Here is a full list of the Tory rebels as published by the House of Commons:
Here is the full statement that Boris Johnson delivered to the House in the wake of his government's defeat tonight:
"Let there be no doubt about the consequences of this vote tonight. It means that Parliament is on the brink of wrecking any deal we might be able to strike in Brussels.
"Because tomorrow’s bill would hand control of the negotiations to the EU. And that would mean more dither, more delay, more confusion.
"And it would mean that the EU themselves would be able decide how long to keep this country In the EU.
"And since I refuse to go along with that plan ... we are going to have to make a choice, Mr Speaker. I don’t want an election. The public don’t want an election.
"But if the House votes for this bill tomorrow, the public will have to choose who goes to Brussels on October 17 to sort this out and take this country forward.
"Everyone will know if the Rt Hon Gentleman is the prime minister [a reference to Jeremy Corbyn], he will go to Brussels, he will beg for an extension, you will accept whatever Brussels demands and we’ll have years more arguments over Brexit.
"And by contrast, everyone will know that if I am prime minister, I will go to Brussels, I will go for a deal and get a deal but if they won’t do a deal we will leave anyway on 31 October.
"The people of this country will have to choose.
"The leader of the opposition has been begging for an election for two years.
"I don’t want an election, but if MPs vote tomorrow to stop the negotiations and to compel another pointless delay of Brexit, potentially for years, then that will be the only way to resolve this.
"I can confirm that tonight we will are tabling a motion under the Fixed Term Parliament Act.”
Other opposition parties appeared to back Corbyn on the idea of allowing an early election only after a no-deal Brexit was blocked.

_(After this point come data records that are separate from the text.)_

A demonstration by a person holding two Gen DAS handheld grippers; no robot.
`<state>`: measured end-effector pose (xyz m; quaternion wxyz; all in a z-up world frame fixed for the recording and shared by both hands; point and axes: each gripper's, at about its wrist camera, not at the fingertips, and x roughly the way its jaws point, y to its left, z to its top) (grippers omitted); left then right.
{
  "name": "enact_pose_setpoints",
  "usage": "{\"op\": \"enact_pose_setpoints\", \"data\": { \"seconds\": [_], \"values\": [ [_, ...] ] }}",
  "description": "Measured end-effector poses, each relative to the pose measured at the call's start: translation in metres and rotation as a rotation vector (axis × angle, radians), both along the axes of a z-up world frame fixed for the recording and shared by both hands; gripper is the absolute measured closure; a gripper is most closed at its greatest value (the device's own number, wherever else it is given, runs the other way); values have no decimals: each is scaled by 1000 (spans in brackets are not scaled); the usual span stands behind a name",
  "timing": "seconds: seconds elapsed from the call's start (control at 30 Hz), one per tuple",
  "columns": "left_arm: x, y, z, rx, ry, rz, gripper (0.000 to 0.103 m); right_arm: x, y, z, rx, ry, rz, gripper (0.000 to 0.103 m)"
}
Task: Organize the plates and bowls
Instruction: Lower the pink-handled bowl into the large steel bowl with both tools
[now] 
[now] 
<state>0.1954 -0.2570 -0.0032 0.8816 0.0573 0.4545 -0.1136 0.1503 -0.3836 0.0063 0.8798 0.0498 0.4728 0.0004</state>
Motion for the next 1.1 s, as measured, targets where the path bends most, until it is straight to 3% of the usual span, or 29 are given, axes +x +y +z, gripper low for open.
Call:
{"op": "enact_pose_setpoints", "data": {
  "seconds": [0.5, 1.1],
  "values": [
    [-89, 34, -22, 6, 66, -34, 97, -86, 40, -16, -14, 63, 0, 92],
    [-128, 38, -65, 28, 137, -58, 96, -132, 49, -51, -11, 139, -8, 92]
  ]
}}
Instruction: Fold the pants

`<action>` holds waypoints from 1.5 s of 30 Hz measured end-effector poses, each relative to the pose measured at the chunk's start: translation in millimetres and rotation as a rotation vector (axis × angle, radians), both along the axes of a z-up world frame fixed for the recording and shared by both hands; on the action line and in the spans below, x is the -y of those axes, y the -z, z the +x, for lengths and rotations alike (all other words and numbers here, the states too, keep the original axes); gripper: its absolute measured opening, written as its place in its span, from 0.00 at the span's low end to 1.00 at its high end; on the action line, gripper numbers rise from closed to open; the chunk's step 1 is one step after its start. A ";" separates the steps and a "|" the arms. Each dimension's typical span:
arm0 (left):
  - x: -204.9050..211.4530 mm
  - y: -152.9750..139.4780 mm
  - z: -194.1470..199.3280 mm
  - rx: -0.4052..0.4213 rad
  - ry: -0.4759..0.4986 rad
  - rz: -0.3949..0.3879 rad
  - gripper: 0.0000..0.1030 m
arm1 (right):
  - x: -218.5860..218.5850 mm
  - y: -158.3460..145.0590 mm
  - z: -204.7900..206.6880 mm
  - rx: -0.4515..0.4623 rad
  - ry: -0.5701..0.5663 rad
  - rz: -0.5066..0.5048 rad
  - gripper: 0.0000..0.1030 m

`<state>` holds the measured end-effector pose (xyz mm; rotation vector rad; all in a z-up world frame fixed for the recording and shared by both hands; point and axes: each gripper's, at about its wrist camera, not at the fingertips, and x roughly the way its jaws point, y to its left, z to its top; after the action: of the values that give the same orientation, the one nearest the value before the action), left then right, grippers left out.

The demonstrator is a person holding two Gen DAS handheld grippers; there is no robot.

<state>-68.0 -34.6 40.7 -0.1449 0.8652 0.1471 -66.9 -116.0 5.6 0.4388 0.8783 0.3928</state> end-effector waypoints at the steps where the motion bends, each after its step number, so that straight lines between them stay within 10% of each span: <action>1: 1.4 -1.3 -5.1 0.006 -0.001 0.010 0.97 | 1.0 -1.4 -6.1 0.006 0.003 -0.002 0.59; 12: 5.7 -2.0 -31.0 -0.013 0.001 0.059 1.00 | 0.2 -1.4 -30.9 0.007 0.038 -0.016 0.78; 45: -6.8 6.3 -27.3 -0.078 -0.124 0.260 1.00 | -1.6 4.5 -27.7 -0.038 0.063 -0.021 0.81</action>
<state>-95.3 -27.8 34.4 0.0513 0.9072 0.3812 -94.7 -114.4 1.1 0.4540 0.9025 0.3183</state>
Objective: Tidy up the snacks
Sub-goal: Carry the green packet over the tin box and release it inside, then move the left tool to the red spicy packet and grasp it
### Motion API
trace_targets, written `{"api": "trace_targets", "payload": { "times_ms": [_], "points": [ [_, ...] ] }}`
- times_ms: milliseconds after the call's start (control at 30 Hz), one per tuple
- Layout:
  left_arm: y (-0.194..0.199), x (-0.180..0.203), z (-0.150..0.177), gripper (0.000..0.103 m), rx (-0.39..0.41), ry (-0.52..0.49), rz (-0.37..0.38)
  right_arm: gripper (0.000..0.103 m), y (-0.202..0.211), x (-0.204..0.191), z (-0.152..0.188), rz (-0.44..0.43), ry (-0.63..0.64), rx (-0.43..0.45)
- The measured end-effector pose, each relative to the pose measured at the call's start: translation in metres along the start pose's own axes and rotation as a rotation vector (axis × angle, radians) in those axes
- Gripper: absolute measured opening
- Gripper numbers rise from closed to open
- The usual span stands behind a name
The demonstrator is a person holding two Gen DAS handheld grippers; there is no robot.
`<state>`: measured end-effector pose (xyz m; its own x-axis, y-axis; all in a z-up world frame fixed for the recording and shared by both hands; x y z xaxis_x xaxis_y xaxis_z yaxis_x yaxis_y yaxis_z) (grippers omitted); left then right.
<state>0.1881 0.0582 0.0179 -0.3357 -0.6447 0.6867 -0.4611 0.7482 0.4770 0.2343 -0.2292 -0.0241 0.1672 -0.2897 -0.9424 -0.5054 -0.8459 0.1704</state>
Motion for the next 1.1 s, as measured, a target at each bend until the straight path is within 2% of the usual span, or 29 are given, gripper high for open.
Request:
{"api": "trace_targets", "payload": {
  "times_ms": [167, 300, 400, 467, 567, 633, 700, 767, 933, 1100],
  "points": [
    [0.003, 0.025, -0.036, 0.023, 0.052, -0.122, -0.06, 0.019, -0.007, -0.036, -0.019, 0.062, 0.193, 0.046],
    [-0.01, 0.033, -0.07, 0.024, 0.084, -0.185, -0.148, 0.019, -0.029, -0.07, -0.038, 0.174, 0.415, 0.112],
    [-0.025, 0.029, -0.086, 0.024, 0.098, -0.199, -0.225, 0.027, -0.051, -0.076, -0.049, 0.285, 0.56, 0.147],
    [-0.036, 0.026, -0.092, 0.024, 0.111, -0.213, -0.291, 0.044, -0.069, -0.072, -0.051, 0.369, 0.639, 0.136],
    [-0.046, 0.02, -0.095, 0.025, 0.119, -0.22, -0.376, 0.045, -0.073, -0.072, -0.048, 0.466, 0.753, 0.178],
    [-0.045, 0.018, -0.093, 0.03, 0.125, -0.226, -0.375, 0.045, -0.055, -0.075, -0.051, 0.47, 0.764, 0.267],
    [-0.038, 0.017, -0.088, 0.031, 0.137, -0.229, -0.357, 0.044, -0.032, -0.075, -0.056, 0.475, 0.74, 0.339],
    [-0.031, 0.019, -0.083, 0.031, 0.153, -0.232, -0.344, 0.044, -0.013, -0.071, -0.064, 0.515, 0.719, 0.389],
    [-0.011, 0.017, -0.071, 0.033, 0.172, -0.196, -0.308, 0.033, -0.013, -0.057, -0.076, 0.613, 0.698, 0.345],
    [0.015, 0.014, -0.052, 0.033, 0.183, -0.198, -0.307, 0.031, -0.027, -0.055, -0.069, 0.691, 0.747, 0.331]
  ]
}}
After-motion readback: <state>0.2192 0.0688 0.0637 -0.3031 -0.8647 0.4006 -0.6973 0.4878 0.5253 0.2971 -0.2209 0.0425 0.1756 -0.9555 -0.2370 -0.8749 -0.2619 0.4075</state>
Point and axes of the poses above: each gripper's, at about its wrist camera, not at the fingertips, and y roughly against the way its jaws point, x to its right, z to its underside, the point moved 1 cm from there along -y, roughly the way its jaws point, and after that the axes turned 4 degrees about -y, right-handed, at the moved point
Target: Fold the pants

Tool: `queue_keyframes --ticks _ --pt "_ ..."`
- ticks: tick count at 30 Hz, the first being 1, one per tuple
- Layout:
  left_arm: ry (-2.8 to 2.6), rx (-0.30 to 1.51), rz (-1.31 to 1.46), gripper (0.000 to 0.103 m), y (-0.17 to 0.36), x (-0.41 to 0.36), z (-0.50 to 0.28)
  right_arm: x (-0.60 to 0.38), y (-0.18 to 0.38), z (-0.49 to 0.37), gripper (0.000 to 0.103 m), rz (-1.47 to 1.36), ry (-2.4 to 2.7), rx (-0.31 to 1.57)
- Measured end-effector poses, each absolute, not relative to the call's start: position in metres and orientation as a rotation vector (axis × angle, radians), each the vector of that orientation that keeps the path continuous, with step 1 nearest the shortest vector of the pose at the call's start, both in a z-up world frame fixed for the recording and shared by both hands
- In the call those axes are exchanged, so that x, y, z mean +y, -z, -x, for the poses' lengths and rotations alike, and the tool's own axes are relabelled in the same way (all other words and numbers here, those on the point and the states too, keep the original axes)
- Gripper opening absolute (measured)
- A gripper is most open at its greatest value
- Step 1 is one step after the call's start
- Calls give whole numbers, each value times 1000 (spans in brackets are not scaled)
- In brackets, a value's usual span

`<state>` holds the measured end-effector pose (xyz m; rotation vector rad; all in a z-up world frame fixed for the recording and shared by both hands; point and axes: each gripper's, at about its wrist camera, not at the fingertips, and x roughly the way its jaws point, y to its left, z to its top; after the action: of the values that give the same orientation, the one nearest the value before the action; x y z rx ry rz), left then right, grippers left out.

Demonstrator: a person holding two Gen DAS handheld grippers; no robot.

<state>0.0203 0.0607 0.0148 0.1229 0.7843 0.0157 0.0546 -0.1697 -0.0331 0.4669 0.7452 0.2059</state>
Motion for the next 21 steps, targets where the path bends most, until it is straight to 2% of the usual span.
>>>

Jo Swinson, the leader of the Liberal Democrats, called on MPs to act "responsibly" and said her party would back an early election, but only after the risk of a no-deal Brexit is removed.
Green MP Caroline Lucas said Johnson "must be stopped from getting his election plan" until legislation was passed to prevent Britain from crashing out of Europe without a deal.
Crowds that have gathered outside Parliament on Tuesday have welcomed the result of the vote.
CNN's Bianca Nobilo captured this scene:
The Labour Party leader Jeremy Corbyn responded by saying he would not vote for early elections unless a bill ruling out a no-deal Brexit is passed first.
Corbyn said that if the Prime Minister wants an election he must first get the bill passed.